| Goal of the exercise |
Please output exactly the lines of the material from the first through the line containing "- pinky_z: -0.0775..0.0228", and nothing more.

| Records supplied |

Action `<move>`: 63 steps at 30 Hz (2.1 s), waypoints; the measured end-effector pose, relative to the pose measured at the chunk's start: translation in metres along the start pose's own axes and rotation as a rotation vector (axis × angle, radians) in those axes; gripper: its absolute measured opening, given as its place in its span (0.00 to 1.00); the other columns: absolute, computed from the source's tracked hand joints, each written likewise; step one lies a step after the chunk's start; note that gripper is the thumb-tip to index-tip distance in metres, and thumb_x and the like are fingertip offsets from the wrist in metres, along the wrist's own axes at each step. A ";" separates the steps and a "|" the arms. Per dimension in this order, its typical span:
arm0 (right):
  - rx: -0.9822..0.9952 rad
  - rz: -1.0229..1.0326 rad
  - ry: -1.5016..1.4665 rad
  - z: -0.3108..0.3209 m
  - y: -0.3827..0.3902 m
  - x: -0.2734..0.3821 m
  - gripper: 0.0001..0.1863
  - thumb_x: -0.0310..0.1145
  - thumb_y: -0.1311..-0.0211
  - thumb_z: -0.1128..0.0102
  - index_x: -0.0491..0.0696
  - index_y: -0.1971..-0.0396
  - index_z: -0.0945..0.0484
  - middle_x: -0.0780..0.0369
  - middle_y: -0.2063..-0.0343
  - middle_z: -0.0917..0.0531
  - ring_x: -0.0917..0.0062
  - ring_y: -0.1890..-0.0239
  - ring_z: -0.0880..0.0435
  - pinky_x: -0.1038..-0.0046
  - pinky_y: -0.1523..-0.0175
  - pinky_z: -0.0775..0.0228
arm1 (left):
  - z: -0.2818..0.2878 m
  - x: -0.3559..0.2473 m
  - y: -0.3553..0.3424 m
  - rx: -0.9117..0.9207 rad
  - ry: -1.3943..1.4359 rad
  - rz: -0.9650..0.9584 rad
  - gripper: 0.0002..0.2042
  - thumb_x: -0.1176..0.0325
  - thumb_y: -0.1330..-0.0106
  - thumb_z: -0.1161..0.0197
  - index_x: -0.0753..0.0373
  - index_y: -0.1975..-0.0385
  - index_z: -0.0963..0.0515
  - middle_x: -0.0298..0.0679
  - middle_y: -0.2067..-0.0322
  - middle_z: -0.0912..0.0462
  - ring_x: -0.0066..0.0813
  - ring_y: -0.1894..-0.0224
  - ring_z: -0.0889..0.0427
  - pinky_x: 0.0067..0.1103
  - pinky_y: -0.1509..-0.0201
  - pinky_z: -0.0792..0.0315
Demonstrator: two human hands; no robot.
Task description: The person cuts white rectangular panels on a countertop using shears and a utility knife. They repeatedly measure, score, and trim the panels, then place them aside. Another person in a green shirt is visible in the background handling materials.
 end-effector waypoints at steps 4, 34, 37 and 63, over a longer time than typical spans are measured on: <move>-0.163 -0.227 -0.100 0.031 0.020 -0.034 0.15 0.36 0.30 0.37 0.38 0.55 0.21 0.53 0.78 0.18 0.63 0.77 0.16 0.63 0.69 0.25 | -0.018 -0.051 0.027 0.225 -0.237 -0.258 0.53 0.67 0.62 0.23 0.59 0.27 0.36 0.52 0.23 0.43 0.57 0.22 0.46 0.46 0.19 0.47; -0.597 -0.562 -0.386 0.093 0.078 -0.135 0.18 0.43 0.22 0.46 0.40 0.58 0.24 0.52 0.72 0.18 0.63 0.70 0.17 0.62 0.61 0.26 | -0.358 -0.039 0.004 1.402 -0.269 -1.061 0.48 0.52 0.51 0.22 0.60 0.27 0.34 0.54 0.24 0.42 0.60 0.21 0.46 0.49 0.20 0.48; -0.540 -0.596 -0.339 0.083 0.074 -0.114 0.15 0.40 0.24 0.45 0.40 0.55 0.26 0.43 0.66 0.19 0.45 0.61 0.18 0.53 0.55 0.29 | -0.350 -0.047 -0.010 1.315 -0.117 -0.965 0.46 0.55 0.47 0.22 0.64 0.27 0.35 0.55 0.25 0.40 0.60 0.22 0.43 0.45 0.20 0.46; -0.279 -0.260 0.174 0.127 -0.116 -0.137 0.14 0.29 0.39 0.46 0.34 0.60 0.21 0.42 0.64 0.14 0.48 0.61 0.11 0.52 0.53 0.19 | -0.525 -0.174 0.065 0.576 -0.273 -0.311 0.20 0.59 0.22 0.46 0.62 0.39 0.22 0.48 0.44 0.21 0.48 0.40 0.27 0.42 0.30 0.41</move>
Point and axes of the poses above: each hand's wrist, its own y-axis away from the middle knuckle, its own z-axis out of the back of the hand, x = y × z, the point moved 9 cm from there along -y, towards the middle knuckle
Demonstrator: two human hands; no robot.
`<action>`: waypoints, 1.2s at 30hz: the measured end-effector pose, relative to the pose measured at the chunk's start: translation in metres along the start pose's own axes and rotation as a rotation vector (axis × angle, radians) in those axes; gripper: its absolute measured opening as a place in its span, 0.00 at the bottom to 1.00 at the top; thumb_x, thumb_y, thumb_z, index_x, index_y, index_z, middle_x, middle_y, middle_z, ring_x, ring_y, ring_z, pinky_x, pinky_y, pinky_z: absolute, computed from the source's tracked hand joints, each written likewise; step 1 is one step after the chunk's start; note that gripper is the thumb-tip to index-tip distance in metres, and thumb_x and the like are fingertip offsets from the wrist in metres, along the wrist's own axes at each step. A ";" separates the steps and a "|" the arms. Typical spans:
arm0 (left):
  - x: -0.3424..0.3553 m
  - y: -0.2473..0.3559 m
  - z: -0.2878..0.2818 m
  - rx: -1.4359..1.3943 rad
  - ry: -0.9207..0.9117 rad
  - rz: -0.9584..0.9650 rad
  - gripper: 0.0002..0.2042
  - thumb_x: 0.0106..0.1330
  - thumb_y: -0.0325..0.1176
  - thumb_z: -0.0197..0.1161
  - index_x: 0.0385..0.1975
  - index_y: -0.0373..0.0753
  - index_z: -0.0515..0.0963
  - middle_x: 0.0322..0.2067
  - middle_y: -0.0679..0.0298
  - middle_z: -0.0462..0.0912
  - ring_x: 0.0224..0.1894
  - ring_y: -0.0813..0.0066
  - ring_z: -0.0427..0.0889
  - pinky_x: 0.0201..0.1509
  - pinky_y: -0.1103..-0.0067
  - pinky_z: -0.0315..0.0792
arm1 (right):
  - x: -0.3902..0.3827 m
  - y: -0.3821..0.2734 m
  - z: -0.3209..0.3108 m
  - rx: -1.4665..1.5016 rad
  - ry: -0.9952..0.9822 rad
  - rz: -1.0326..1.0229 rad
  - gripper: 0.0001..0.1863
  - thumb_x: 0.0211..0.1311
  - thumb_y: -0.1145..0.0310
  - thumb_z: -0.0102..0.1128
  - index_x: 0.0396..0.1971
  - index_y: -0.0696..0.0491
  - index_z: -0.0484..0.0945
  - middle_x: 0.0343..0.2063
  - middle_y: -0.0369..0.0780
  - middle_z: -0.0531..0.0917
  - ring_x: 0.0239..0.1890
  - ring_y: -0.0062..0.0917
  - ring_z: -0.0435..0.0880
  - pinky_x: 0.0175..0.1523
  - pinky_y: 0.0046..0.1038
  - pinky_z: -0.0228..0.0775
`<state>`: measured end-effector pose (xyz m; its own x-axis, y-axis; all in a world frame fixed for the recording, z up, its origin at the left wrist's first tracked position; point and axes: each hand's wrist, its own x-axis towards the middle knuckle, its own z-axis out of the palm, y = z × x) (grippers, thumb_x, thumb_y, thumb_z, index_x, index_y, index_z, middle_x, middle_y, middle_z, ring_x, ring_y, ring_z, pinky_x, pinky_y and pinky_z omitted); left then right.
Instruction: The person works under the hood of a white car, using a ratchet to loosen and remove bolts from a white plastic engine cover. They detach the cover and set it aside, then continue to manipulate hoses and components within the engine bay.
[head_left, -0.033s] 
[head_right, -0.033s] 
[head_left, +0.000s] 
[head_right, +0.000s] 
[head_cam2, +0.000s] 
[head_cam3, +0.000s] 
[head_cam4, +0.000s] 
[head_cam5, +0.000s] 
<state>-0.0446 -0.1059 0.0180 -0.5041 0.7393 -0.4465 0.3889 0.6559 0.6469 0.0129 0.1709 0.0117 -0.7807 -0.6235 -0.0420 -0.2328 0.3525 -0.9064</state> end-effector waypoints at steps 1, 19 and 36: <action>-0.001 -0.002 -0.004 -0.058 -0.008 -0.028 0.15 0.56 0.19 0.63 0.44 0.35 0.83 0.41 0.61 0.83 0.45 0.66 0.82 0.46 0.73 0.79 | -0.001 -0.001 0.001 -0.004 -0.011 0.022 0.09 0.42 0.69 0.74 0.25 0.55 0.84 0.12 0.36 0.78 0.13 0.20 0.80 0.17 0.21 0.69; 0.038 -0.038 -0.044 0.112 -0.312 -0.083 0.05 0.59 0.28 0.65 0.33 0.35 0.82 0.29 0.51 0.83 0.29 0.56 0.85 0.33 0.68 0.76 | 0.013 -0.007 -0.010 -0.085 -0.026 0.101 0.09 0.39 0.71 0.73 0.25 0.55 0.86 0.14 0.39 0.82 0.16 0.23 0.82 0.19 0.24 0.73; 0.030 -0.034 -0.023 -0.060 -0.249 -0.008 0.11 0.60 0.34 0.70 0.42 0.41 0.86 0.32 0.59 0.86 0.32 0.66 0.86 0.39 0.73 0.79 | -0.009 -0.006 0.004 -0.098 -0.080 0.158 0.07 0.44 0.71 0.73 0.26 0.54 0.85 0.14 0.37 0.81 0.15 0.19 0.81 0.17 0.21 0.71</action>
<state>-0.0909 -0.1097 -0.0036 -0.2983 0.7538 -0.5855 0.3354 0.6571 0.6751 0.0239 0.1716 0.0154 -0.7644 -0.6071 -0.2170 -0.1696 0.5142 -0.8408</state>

| Final answer |
Action `<move>`: 63 steps at 30 Hz (2.1 s), waypoints; the measured end-effector pose, relative to the pose measured at the chunk's start: translation in metres along the start pose's own axes and rotation as a rotation vector (axis × angle, radians) in those axes; gripper: its absolute measured opening, given as its place in its span (0.00 to 1.00); the other columns: absolute, computed from the source's tracked hand joints, each written likewise; step one lies a step after the chunk's start; note that gripper is the thumb-tip to index-tip distance in metres, and thumb_x and the like are fingertip offsets from the wrist in metres, along the wrist's own axes at each step. A ";" separates the steps and a "|" the arms. Per dimension in this order, its typical span:
arm0 (right):
  - rx: -0.9822..0.9952 rad
  - rz: -1.0229..1.0326 rad
  - ry: -1.5016..1.4665 rad
  - z: -0.3108..0.3209 m
  - y: -0.3827..0.3902 m
  - x: -0.2734..0.3821 m
  - gripper: 0.0001..0.1863
  - thumb_x: -0.0310..0.1145
  - thumb_y: -0.1311..-0.0211
  - thumb_z: -0.1128..0.0102
  - index_x: -0.0491..0.0696
  - index_y: -0.1971..-0.0396
  - index_z: -0.0945..0.0484
  - middle_x: -0.0780..0.0369
  - middle_y: -0.2063..-0.0343
  - middle_z: -0.0917..0.0531
  - ring_x: -0.0917..0.0062
  - ring_y: -0.1890..-0.0239
  - ring_z: -0.0880..0.0435
  - pinky_x: -0.1038..-0.0046
  - pinky_y: -0.1523..-0.0175
  - pinky_z: -0.0775..0.0228

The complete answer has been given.